不久我就被监护起来,完全与世隔绝了。林彪失事后,我的几个孩子到处打听我的情况,直接给周总理写了信,请求“探监”。这信居然到了总理手中,他亲自批给有关部门处理,同意我的亲属来卫戍区看我,使我多年来第一次见到了家人,并得到了外界一些情况。以后我因病需住院治疗,又是周总理批示同意让我到阜外医院就医。1974年9月底,周总理排除了“四人帮”的破坏干扰,开列了一个参加国庆招待会的大名单呈送给毛主席,其中包括我及许多还关在卫戍区的同志。毛主席批准了这个名单,这就使我们一大批遭受迫害和长期监禁的同志同时获得了“解放”。

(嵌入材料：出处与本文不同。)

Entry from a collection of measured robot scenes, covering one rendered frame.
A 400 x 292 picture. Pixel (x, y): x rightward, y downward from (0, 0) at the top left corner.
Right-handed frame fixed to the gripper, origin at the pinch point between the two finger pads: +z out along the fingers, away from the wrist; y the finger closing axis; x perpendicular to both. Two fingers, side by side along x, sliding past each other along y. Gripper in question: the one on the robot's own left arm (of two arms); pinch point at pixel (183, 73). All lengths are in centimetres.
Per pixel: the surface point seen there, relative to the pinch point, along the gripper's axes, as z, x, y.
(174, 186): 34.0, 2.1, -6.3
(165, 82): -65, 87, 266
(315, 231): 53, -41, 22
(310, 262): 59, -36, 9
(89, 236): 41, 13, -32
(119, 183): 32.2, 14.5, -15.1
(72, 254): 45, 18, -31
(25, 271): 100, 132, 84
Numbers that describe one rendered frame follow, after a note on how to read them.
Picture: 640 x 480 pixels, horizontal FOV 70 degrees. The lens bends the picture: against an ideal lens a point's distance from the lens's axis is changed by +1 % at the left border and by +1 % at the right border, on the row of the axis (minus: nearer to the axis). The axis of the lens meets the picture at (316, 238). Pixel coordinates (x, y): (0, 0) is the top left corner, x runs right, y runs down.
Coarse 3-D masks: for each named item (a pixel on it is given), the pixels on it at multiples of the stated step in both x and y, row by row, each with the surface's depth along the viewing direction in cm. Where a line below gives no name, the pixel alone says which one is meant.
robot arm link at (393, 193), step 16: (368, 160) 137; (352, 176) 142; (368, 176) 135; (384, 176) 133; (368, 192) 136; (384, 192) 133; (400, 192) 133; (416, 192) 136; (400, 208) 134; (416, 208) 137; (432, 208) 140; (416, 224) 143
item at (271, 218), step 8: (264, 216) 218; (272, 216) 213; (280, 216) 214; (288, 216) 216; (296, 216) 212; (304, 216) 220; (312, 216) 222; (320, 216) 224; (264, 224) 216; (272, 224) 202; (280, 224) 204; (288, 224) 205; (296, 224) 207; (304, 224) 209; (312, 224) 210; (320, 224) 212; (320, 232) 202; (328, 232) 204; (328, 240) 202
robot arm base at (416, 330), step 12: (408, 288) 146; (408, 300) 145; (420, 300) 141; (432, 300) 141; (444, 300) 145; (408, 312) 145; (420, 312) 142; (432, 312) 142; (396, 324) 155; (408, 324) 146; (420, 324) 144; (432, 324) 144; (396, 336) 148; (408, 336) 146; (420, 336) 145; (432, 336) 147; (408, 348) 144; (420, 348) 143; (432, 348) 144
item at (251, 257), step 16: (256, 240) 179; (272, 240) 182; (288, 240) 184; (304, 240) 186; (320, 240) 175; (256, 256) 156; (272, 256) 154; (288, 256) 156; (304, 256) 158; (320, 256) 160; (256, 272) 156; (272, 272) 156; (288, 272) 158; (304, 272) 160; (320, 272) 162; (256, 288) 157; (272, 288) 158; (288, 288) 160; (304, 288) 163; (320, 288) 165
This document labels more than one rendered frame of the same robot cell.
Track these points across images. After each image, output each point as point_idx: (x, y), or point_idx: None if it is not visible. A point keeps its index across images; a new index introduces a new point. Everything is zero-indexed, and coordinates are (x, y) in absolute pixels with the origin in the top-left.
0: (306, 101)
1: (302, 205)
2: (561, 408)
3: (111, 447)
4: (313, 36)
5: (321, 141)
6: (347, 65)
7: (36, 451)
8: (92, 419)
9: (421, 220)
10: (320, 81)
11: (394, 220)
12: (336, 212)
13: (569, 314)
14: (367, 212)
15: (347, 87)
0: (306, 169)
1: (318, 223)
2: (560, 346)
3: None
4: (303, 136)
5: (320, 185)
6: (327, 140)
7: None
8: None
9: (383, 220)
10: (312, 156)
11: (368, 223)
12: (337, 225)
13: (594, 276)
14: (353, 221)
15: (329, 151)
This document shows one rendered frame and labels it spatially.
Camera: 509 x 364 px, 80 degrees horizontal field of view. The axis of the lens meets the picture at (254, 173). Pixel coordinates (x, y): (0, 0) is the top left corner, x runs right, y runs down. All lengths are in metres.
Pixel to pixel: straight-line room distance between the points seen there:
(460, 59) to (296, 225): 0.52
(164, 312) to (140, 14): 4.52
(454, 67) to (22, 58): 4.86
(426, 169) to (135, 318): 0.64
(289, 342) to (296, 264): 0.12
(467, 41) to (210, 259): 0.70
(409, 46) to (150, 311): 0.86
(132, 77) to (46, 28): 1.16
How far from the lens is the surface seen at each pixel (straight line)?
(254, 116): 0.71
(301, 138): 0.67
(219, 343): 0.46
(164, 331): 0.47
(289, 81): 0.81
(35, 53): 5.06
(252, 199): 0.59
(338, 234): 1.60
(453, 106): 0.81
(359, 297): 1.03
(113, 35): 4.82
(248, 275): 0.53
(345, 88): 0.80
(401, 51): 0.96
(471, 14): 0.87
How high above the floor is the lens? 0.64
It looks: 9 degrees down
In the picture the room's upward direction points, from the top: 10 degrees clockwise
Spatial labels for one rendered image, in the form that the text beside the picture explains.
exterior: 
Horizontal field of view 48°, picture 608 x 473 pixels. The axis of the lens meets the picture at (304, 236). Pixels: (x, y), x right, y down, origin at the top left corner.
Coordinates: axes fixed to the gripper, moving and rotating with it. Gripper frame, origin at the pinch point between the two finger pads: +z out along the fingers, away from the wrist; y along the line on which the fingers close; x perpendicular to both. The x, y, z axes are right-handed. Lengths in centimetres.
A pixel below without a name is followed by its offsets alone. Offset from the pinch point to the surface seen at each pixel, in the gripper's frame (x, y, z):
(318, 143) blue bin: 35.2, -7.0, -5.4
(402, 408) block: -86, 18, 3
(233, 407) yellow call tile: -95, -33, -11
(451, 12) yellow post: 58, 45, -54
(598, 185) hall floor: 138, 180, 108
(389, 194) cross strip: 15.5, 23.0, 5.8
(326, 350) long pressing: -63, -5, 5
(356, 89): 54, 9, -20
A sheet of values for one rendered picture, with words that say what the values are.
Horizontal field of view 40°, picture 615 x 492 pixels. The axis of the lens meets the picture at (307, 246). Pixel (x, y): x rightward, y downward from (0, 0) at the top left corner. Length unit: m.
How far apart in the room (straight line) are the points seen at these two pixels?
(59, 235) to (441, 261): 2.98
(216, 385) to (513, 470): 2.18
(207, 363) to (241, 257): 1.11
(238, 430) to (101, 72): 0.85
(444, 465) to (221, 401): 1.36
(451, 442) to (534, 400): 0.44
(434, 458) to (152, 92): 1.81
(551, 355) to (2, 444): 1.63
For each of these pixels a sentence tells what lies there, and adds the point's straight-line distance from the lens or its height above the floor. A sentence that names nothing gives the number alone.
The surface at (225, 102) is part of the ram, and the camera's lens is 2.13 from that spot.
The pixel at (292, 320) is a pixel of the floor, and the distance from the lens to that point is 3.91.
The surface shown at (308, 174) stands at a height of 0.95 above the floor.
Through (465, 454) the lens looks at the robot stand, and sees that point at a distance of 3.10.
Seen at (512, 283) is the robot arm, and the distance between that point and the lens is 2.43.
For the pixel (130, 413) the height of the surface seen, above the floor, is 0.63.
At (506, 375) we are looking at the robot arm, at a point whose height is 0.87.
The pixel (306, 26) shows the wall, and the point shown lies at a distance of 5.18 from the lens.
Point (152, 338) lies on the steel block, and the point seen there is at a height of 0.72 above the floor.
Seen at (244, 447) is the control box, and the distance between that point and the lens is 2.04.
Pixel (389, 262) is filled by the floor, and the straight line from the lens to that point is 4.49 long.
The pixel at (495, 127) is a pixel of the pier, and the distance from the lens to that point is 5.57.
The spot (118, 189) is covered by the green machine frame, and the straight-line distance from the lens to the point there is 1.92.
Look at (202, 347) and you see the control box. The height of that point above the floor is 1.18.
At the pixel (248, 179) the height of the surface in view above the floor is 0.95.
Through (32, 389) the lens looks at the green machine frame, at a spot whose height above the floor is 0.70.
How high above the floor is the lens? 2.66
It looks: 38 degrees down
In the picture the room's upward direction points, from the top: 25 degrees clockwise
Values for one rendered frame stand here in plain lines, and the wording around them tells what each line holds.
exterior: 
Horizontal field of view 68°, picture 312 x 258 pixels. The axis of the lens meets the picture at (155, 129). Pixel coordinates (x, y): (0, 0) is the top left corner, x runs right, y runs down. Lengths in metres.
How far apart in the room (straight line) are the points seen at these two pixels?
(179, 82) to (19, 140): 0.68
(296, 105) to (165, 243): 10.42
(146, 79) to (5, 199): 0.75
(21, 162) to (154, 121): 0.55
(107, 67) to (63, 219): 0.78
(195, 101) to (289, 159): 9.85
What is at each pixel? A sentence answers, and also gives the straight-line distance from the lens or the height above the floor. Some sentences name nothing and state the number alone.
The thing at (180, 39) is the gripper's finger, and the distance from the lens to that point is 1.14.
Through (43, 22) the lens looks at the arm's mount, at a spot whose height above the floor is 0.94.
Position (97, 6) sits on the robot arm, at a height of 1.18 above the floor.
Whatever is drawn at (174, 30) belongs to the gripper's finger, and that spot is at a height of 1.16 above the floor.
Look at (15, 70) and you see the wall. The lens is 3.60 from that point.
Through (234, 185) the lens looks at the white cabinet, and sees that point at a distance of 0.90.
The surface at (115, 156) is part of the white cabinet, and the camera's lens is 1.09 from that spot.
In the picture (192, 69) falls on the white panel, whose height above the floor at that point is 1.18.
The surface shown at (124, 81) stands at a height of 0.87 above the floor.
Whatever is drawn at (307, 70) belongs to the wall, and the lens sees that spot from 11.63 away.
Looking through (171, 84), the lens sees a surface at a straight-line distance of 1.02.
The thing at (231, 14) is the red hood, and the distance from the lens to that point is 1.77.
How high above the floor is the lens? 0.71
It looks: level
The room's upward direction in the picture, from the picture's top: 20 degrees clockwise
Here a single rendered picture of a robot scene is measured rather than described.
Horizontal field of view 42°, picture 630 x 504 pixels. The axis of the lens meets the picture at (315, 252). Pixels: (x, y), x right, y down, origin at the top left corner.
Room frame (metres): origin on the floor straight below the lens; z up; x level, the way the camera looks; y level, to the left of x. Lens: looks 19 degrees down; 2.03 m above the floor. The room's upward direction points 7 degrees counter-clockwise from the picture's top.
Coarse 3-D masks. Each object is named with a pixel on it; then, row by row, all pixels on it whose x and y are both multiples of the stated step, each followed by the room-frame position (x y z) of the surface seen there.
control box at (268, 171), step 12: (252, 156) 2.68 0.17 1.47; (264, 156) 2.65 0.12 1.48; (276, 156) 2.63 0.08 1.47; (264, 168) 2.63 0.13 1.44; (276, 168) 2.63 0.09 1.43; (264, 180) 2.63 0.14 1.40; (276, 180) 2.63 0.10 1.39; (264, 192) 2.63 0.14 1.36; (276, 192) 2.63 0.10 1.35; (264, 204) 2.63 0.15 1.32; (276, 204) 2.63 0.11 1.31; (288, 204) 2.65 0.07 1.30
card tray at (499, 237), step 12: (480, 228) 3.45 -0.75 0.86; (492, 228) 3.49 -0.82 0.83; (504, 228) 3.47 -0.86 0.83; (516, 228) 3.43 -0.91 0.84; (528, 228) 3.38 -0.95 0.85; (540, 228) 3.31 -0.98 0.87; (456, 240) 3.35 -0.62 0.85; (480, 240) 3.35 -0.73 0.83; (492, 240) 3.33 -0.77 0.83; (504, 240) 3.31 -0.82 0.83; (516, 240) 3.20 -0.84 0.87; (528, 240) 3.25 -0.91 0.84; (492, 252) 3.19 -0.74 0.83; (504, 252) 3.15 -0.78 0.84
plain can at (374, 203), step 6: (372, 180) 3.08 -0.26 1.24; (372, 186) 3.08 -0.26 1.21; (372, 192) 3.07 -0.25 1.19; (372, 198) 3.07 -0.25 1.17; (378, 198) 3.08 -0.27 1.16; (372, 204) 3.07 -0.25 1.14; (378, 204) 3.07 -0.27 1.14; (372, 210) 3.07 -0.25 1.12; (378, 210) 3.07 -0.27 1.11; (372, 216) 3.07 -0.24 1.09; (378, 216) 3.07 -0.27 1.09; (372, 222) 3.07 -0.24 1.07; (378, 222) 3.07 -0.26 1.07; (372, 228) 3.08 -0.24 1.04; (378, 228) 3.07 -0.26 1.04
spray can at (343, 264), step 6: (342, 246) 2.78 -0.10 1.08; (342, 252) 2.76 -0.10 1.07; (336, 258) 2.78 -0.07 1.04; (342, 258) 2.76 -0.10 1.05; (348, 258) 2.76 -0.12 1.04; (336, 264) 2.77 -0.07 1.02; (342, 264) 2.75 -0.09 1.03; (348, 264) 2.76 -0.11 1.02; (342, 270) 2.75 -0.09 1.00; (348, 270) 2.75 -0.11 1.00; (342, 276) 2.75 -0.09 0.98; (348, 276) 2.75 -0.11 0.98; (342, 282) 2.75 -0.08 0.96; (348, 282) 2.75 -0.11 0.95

我在国庆前离开了卫戍区,次日就去人民大会堂参加了国宴,真有恍若隔世,喜从天降之感。正是在这次招待会上,我终于又见到了敬爱的周总理,重新听到了他亲切的声音。不过,也就在这时,我发现我们的总理已经明显衰老瘦弱了,得知他是从医院出来,专门来招待会看望大家和讲话的,自己心中真是百感交集,万分痛惜!是十年动乱过多的消耗了他的精力,损害了他的健康,如今已经造成了难以补偿的损失。而他即使重病在身,却依然在为党和人民的事业继续费心尽力。 在1975年1月的全国人大四届一次会议上,他抱病作了政府工作报告,首先提出了建设四个现代化的宏伟计划,并重新被任命为国务院总理。这次大会后,我也是人大常委之一。大会期间我被编在天津市代表团内,正巧周总理也分在天津组。也就是在这次分组会上,他坦然地对我们说:“我已经得了不治之症,能继续为人民服务的时间不多了,这也是自然规律,是不以人的意志为转移的。但是我还要同疾病斗争,相信自己还能继续坚持干一阵。”他说的安祥自若,我们听得却是满心绞痛。我们万万没有想到,就在他同我们这次谈话以后不到一年,人们还在心中希望并默祝他能恢复健康,继续领导我们奔向更美好的未来的时候,他却永远的离开了我们……

周总理坦然地说:我还要同疾病斗争,相信自己还能继续坚持干一阵

1975年1月,周恩来在第四届全国人大第一次会议上。

纵观周总理的一生,在我国革命的每一个关键时刻,他都处于斗争的第一线,并且总是同毛泽东等党内大多数坚持正确路线的同志站在一起,他从我党的初建到人民共和国的诞生,直到党和国家经受了十年动乱的严重考验,几十年如一日的艰苦奋斗和辛勤工作,时间长达半个多世纪,贡献遍及政治,经济,军事,外交,文化等各个领域,全党、全军、全国各族人民以致遥远的异国小党,都曾受到过他的关注。他的品德智慧以及风度魅力,已为中外各国各方面人士(包括他的对手甚至敌人)所一致称颂。它既是一个忠诚的共产主义者,又是我国优秀传统道德的继承、体现者;既是卓越的国家领导人和政治家,又是人们的知交挚友和良师。他一生从不谋求个人的权势名位,但却享有举世公认的崇高威望和巨大影响。他的思想言行和品德作风,永远是我们的楷模。

我作为一个跟随恩来同志战斗几十年的老兵,满怀对敬爱的周总理的怀念和思恋之情,编织出一束素馨的小花,献给我们永远崇敬的好上级、好领导、好老师和好友人——周恩来同志。